Fast computation of squared norm and normalized vector with Eigen

118 Views Asked by At

I have a section of my code that needs to run millions of times. It seems that the most costly part of it is this computation:

Vector2d directedInverseSquare(Vector2d &pos1, Vector2d &pos2) {

    Vector2d diff = pos2 - pos1;
    Vector2d rHat = diff.normalized();
    double rSquared = diff.squaredNorm();

    return rHat / rSquared;
}

Which computes 1/r^2 in the direction of pos1->pos2, where r is the distance between them. This is also equivalent to R/r^3, where R is the original difference vector. But I have found the form the code is written here to be faster.

It seems to me that the obvious way to make this code faster would be to somehow "produce" both the squared distance and the normed vector at once. Their computation process is pretty similar, and yet I still currently call them one after the other without any such optimization.

I've tried to do it myself, but Eigen always comes out faster. So perhaps an Eigen function that does this would be best, but I've not found a function like that.

1

There are 1 best solutions below

2
Homer512 On BEST ANSWER

Okay, with the discussion dying off, here is my test code and improved versions.

First, my benchmark. Nothing fancy.

struct AoS
{
    Eigen::Vector2d a, b, c;
};

int main()
{
    const int repetitions = 2000000;
    constexpr int blocks = 340; // ~ 16 kiB
    AoS inbufs[blocks], outbufs[blocks];
    for(AoS& buf: inbufs)
        for(Eigen::Vector2d* vec: {&buf.a, &buf.b, &buf.c})
            *vec = Eigen::Vector2d::Random();
    for(int i = 0; i < repetitions; ++i) {
        for(int j = 0; j < blocks; ++j) {
            const AoS& in = inbufs[j];
            AoS& out = outbufs[j];
            out.a = directedInverseSquare(in.a, in.b);
            out.b = directedInverseSquare(in.b, in.c);
            out.c = directedInverseSquare(in.c, in.a);
        }
        // don't optimize the store away
        asm volatile ("" ::: "memory");
    }
}

Compile flags -DNDEBUG -march=native -fno-math-errno compiled with gcc-12.3. On my TigerLake CPU, this takes 6.2 seconds with your implementation.

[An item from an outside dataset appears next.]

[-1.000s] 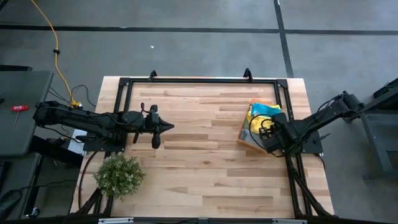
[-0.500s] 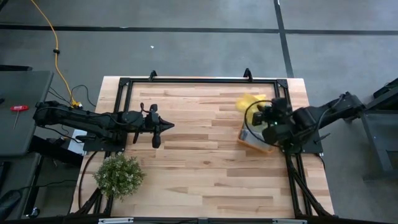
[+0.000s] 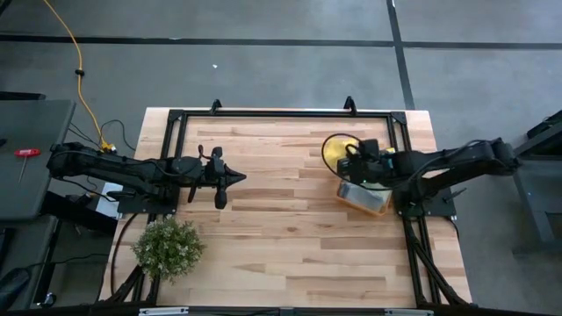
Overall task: Fold microfiber towels
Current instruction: Put the folded yellow microfiber cloth into the orange bin, then return to Home Position
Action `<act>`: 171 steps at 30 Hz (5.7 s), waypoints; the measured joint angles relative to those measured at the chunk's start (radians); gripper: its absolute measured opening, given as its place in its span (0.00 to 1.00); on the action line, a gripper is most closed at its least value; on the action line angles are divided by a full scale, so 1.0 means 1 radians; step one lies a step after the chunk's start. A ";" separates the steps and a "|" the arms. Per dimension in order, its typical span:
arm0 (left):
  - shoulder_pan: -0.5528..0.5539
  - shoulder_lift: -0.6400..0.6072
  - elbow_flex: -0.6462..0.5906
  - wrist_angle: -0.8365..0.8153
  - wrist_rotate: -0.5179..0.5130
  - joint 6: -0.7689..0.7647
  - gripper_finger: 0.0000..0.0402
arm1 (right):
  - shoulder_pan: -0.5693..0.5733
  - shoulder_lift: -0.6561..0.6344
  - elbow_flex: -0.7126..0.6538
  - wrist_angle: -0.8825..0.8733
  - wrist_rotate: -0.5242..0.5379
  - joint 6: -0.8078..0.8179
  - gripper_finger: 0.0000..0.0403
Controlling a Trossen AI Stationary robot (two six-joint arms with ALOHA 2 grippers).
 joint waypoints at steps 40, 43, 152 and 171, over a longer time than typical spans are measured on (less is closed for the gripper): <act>0.000 0.000 0.000 0.000 -0.003 0.008 0.00 | 0.237 0.019 -0.103 -0.526 -0.249 0.565 0.00; 0.000 0.000 0.000 0.000 -0.003 0.008 0.00 | 0.236 0.056 -0.103 -0.524 -0.249 0.558 0.00; 0.000 -0.846 -0.407 -0.070 0.194 0.007 0.00 | -0.195 -0.237 -0.661 1.390 -0.747 -1.038 0.00; 0.000 -0.831 -0.407 -0.071 0.187 -0.018 0.00 | -0.210 -0.889 -0.818 0.953 -0.794 -1.021 0.00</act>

Switching to the straightforward diff / r**3 gives us 4.5 seconds:

Eigen::Vector2d directedInverseSquare2(
        const Eigen::Vector2d &pos1, const Eigen::Vector2d &pos2)
{
    Eigen::Vector2d diff = pos2 - pos1;
    double r = diff.norm();
    return diff / (r * r * r);
}

chtz's version is about the same speed but fewer instructions. Objectively I think this is the best.

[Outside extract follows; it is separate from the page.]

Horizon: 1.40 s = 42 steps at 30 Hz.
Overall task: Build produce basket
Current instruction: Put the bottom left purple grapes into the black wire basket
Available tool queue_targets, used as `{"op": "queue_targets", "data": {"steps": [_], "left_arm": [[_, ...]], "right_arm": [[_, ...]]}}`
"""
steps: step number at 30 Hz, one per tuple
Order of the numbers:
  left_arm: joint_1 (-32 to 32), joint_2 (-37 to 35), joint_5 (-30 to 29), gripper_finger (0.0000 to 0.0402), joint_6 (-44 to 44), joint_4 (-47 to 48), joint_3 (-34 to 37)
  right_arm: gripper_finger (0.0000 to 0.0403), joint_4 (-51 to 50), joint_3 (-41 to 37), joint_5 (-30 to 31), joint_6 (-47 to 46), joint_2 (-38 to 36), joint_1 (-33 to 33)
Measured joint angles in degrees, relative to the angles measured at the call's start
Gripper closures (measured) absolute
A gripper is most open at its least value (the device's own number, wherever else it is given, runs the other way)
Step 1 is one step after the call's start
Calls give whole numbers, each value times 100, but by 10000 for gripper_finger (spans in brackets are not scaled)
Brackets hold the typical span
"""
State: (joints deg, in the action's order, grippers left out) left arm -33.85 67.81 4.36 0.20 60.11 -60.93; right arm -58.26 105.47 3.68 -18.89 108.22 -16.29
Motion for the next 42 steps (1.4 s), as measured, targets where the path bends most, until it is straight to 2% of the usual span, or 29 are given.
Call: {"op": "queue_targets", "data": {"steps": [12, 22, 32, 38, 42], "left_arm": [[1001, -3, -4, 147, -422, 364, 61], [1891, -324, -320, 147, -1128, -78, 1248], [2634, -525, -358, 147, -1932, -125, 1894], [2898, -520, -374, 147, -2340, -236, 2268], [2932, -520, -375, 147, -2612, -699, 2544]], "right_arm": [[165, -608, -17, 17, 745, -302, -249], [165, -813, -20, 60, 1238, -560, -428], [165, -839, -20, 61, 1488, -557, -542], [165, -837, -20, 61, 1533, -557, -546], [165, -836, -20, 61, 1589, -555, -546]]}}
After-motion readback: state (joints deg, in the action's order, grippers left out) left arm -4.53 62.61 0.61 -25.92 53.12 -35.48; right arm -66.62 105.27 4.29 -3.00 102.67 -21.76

Eigen::Vector2d directedInverseSquare3(
        const Eigen::Vector2d &pos1, const Eigen::Vector2d &pos2)
{
    Eigen::Vector2d diff = pos2 - pos1;
    double rSquared = diff.squaredNorm();
    return diff / (rSquared * std::sqrt(rSquared));
}

To improve upon this, we should vectorize by using a 2x3 matrix. This allows us to do the b-a and c-b case in one step. The a-c operation has to be done separately.

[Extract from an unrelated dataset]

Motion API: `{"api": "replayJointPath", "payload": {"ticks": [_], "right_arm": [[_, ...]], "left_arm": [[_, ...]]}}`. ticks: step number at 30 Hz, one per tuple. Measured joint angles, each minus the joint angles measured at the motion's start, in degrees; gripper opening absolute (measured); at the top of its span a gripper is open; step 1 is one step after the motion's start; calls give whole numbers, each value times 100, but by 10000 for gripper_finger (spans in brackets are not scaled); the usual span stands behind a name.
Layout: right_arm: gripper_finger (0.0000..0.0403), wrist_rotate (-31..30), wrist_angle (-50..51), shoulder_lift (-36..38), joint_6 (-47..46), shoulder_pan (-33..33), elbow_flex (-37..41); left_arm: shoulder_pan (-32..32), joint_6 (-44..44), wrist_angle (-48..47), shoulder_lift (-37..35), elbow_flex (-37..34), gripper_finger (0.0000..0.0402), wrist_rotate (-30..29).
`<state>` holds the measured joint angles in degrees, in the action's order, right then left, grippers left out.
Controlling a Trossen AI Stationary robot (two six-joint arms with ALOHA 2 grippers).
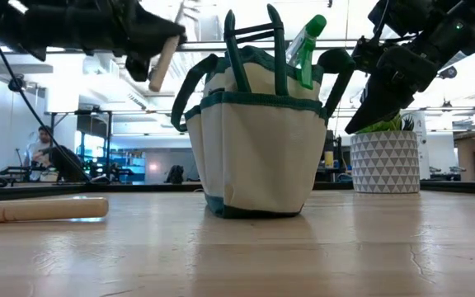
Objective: Pick & Place Garden tools in Gardening bag
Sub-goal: Put the light brown hand rake into the green gardening bag
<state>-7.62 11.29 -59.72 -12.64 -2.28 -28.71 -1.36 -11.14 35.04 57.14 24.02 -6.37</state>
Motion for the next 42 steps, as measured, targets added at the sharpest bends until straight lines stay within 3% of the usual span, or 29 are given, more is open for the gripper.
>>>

using Matrix23d = Eigen::Matrix<double, 2, 3>;

void directedInverseSquare(Matrix23d& out, const Matrix23d& in)
{
    Eigen::Array22d diffs = in.rightCols<2>() - in.leftCols<2>();
    Eigen::Array2d rSquared = diffs.colwise().squaredNorm();
    out.leftCols<2>() = diffs.rowwise() / (rSquared * rSquared.sqrt()).transpose();
    Eigen::Vector2d diff3 = in.col(0) - in.col(2);
    double rSquared3 = diff3.squaredNorm();
    out.col(2) = diff3 / (rSquared3 * std::sqrt(rSquared3));
}
int main()
{
    const int repetitions = 2000000;
    constexpr int blocks = 340; // ~ 16 kiB
    Matrix23d inbufs[blocks], outbufs[blocks];
    for(Matrix23d& buf: inbufs)
        buf = Matrix23d::Random();
    for(int i = 0; i < repetitions; ++i) {
        for(int j = 0; j < blocks; ++j)
            directedInverseSquare(outbufs[j], inbufs[j]);
        asm volatile ("" ::: "memory");
    }
}

Unfortunately this is only slightly faster in my tests; 4.3 seconds. The assembly looks fine, though.- I also tested a transposed version which is slightly worse.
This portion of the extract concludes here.